Donald Duck the comic book character, written and illustrated by Barks, was a lucid, adventurous, resourceful person, appealing to both kids and folk with the hearts of kids. He was much funnier, too, than the cartoon Donald, although I must admit that's not hard to be.

I never knew that Don Martin had a syndicated strip! Wow!

lastangelman said...

I had to stop and think what comic strips in production today actually make me laugh out.
1.)Pearls Before Swine
2.)The first three years of Get Fuzzy (Darby Conley has been in an awful hit and mostly miss streak ever since)
3.)Dilbert (believe it or not - and he's getting funnier)

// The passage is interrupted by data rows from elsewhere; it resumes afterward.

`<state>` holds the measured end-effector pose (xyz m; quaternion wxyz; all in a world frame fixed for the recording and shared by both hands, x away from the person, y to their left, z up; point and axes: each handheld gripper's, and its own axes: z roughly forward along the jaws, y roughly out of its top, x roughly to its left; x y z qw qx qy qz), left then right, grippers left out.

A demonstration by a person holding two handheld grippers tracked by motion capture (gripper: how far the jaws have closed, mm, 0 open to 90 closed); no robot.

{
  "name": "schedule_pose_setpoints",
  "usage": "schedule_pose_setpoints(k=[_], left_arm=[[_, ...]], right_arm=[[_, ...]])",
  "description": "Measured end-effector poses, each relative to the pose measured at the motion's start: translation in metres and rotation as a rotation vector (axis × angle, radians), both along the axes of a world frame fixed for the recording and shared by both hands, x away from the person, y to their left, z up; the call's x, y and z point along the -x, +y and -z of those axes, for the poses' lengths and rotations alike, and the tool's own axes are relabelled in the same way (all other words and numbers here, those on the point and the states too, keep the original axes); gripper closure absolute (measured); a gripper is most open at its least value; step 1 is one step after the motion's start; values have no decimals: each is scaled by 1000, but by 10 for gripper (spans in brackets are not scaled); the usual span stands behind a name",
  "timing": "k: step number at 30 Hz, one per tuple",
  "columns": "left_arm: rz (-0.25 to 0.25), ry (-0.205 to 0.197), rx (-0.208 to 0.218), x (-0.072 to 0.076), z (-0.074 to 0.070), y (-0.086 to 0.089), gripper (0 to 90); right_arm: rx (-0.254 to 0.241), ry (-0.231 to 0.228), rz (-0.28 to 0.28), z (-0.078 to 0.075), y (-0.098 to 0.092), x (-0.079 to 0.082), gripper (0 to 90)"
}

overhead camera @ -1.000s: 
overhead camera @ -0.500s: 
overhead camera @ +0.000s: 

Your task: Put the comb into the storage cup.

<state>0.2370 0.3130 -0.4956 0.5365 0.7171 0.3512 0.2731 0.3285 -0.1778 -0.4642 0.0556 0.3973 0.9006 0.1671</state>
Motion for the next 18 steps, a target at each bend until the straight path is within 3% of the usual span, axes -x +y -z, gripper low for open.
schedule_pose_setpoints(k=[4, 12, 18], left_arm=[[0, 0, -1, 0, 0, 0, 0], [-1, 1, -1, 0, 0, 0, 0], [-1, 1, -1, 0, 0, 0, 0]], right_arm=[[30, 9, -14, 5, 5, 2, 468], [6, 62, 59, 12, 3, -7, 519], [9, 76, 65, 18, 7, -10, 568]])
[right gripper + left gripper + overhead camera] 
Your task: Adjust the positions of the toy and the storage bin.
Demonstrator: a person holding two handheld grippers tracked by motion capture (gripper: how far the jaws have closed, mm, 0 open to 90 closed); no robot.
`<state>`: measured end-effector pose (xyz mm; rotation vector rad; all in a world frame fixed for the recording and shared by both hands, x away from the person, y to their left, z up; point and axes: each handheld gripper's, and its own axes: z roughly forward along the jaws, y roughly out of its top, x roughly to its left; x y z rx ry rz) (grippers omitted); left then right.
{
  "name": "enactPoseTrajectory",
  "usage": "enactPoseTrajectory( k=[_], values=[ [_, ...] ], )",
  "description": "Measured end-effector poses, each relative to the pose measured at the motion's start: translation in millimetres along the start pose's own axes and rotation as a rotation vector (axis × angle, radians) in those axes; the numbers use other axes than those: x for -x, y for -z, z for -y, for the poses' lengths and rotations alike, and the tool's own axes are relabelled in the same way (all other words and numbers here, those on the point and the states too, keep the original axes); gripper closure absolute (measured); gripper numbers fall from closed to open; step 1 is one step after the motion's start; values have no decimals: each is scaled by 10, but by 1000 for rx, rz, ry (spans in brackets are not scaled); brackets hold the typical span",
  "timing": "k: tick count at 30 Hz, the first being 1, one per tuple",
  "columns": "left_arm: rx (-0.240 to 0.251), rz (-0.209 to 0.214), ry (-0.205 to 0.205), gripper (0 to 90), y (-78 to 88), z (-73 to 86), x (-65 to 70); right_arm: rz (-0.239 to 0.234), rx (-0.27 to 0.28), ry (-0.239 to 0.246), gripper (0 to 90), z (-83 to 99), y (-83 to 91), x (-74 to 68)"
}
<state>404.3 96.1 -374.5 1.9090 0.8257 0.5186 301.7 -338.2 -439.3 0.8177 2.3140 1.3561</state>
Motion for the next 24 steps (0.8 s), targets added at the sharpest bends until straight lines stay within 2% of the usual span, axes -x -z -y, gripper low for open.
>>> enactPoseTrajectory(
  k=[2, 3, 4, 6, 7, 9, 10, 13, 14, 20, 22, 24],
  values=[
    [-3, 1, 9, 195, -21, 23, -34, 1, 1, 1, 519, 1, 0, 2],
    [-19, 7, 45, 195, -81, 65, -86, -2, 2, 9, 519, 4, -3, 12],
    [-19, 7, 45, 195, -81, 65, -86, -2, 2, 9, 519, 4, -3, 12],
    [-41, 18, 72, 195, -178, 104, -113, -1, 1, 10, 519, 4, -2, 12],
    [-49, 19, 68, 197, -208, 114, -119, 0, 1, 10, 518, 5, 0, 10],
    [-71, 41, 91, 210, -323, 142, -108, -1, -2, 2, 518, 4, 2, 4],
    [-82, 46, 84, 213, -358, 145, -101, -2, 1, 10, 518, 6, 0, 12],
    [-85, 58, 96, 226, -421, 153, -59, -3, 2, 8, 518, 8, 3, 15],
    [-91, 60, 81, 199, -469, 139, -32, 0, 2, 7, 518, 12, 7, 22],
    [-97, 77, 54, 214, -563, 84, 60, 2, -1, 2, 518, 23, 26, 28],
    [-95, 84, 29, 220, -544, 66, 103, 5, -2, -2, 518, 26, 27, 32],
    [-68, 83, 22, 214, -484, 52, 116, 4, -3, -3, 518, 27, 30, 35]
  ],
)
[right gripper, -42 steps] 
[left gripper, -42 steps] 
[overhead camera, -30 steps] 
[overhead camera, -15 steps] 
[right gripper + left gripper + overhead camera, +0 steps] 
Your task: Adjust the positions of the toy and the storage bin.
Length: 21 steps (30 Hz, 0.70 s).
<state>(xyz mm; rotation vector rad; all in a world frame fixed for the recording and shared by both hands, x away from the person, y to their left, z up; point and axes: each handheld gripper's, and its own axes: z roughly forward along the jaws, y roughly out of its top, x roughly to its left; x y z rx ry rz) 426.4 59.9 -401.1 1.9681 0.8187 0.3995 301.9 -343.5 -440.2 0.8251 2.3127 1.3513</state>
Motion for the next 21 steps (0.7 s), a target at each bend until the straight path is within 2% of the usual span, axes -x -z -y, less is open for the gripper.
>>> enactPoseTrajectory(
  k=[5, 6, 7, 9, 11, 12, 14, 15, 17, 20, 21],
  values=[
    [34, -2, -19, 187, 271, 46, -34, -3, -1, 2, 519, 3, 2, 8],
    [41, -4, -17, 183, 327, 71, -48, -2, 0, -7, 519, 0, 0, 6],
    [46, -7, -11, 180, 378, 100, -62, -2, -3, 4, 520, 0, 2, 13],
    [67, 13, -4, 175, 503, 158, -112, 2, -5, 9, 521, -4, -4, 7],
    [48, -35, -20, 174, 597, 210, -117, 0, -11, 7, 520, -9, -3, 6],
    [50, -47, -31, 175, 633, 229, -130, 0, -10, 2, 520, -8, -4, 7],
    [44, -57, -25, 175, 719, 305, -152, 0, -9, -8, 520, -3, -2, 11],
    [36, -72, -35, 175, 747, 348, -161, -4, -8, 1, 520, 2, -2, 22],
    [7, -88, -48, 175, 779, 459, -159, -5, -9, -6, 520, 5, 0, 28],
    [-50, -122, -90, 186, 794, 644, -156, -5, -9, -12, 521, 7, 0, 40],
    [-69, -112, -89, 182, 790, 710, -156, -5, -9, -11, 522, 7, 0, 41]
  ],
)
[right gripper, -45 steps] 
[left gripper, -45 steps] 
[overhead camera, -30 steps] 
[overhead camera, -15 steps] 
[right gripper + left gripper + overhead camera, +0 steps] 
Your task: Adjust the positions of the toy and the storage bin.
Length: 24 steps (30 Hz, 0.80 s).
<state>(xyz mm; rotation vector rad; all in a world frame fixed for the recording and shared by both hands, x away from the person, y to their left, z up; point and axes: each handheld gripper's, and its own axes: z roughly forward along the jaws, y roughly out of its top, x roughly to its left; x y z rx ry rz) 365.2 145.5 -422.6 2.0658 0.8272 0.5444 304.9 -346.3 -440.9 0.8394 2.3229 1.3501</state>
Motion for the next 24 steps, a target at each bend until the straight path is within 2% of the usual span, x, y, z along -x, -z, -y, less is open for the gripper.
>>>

...Pearls and Dilbert, while very simplistic and bare bones drawings (thank you Charles Schultz)are well staged and well thought out. Darby Conley may know how to "draw" but he forgot how to stage his ideas. A lot of the slapstick vanished. Perhaps someone should send him some hand puppets.

Rick Roberts said...

HermlockMan:

I agree 1000%. Barks turned Donald into endearing and sympathetic character while keeping him humorous. In the cartoons he was still funny but he just an ass and not much more.

Brian Goss said...

Hey, JohnK, get Sergio Aragone's paperback called MAD as Hell if you don't already have it. It's laugh out loud funny all the way through. I love reading that and Don Martin Bounces Back...oh and Don Martin Steps Out. Hilarious stuff. :D

Doug said...

this man is a god

Severin said...

The Comics Code Authority probably had a big hand in affecting cartoon comic books, much in the same way superhero comics were completely changed.

Rick OzTown said...

For laughing out loud, I like Austin, Texas, artist, Sam Hurt's Eyebeam strips. He started out in the UT Daily Texan newspaper and graduated to many newspapers.

Starting with about this one and going right in the time line: http://eyebeam.com/toons/index.php?num=11

Then go to the main site and explore. His stuff is great!